= Gorle Sriramulu Naidu =

Indian politician

Gorle Sriramulu Naidu is an Andhra Pradesh politician and Congress Party leader. He served in Srikakulam politics from 1956 to 1983.

==Early life ==
Naidu was born in Patarlapalli village in Ranastalam, a mandal of Srikakulam district, in the Indian state of Andhra Pradesh.

== Career ==
He was elected Sarpanch of Patarlapalli in 1959. In 1964, he became President of Panchayat Samiti, by winning the election, and becoming the Chairman of the Srikakulam Zilla Parishad. In 1978, he was presented as a member of the Legislative Council and served as a minister in Andhra Pradesh.
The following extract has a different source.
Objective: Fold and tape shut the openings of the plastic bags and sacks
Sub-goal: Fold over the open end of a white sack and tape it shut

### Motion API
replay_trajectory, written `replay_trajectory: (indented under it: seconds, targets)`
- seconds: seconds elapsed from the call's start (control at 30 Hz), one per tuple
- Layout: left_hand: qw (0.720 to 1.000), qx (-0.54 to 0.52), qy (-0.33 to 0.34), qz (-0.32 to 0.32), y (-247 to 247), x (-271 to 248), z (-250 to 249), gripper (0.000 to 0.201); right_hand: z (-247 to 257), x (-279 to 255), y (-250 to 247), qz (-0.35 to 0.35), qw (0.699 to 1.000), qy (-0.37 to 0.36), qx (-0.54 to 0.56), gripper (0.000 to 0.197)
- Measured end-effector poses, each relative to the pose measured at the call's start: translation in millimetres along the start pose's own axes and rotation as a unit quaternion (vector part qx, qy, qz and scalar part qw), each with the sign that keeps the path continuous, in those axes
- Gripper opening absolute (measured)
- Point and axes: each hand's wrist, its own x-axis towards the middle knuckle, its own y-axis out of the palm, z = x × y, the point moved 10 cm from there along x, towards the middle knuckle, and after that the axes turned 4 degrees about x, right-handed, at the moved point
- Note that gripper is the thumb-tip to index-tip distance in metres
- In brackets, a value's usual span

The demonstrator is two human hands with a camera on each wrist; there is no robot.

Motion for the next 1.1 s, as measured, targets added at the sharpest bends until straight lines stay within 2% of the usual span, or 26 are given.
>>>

As a Minister, he served as the Chairman of Zilla Parishad in 1981. In the 1983 elections, he lost to Tripurana Venkata Ratnam from Cheepurupalli Assembly constituency.

===Madduvalasa project===
The Madduvalasa Reservoir Project is an irrigation project built on the Swarnamukhi River, a tributary of the Nagavali River in Srikakulam district. The project was named Sri Gorle Sriramulu Naidu Madduvalasa Reservoir Project.

==Legacy==
Dharmana Krishnadas, Deputy Chief Minister of Andhra Pradesh, unveiled a statue of Naidu near the Lion Gate on Kims Hospital Road under the auspices of the Indian National Trust for Art and Cultural Heritage (INTAC).